We investigated the role of the autonomic nervous system to cardiovascular responses to obstructive
apnea in awake, unrestrained rats, and measured expression of Fos induced by
apnea in the brainstem. We implanted a tracheal balloon contained in a rigid tube to allow the induction of
apnea without inducing
pain in the trachea. During bouts of 15s of
apnea, heart rate fell from 371±8 to 161±11bpm (mean±SEM, n=15, p<0.01) and arterial pressure increased from 115±2 to 131±4mmHg (p<0.01).

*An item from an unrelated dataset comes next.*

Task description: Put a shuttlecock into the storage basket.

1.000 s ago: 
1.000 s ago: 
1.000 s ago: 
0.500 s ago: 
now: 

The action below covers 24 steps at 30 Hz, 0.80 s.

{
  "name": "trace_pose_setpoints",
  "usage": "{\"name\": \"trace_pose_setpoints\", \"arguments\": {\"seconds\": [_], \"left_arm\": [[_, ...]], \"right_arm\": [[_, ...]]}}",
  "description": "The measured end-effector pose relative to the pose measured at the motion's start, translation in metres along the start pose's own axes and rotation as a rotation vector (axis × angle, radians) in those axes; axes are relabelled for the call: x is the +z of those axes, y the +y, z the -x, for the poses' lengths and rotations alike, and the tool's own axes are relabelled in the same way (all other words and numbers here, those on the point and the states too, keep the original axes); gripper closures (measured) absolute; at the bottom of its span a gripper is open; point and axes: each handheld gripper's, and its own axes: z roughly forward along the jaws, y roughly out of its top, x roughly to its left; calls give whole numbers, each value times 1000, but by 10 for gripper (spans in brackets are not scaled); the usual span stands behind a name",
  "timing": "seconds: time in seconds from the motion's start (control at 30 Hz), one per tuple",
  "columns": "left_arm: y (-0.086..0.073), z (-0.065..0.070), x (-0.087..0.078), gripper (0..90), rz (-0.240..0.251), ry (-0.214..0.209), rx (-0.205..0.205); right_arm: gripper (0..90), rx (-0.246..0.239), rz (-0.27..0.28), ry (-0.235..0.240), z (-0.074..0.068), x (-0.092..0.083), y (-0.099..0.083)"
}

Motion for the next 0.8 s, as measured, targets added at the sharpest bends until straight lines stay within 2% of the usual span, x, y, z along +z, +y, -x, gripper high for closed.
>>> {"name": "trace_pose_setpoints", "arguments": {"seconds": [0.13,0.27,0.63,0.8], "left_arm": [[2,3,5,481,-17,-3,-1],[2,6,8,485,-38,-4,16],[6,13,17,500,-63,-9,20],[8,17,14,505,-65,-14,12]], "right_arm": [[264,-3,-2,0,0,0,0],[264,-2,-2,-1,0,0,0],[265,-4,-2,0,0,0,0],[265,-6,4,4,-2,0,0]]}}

Bradycardia was due to parasympathetic activity because it was blocked by the
muscarinic antagonist,
methylatropine. The pressor response was due to vasoconstriction caused by sympathetic activation because it was blocked by the α1 antagonist,
prazosin.
Apnea induced Fos expression in several brainstem areas involved in cardiorespiratory control such as the nucleus of the solitary tract (NTS), ventrolateral medulla (VLM), and pons.

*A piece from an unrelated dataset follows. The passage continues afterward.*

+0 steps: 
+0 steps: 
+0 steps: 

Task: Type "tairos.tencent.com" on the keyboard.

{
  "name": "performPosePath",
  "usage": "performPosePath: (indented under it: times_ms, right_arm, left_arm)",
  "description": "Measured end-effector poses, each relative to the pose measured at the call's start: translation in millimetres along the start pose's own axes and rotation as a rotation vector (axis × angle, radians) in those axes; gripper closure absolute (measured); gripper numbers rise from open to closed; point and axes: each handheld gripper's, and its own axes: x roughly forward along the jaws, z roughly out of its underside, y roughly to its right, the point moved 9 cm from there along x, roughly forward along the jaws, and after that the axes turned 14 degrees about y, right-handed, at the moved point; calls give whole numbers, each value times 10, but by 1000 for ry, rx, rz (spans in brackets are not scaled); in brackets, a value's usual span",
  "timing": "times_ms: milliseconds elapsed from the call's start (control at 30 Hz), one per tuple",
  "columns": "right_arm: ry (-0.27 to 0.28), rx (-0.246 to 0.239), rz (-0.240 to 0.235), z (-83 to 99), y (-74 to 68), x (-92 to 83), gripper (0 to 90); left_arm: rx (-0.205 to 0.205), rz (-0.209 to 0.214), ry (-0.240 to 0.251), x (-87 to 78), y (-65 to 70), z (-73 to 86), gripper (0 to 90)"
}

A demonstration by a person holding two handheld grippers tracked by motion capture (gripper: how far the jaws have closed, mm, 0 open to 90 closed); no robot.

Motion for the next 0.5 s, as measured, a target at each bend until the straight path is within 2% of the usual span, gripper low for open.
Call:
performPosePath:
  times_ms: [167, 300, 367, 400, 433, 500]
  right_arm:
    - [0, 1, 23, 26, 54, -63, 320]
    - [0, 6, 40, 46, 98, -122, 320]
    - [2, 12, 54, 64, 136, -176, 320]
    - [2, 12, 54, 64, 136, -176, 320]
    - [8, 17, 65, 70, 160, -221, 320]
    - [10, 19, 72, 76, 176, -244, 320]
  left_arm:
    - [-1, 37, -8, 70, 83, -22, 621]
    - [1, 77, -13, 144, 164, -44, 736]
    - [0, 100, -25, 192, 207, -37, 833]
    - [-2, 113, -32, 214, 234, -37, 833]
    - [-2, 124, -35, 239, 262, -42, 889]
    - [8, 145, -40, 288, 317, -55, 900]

Ligation of the carotid body artery reduced
apnea-induced
bradycardia, blocked heart rate responses to i.v. injection of
cyanide, reduced Fos expression in the caudal NTS, and increased Fos expression in the rostral VLM. In conclusion,
apnea activates neurons in regions that process signals from baroreceptors, chemoreceptors, pulmonary receptors, and regions responsible for autonomic and respiratory activity both in the presence and absence of carotid chemoreceptors.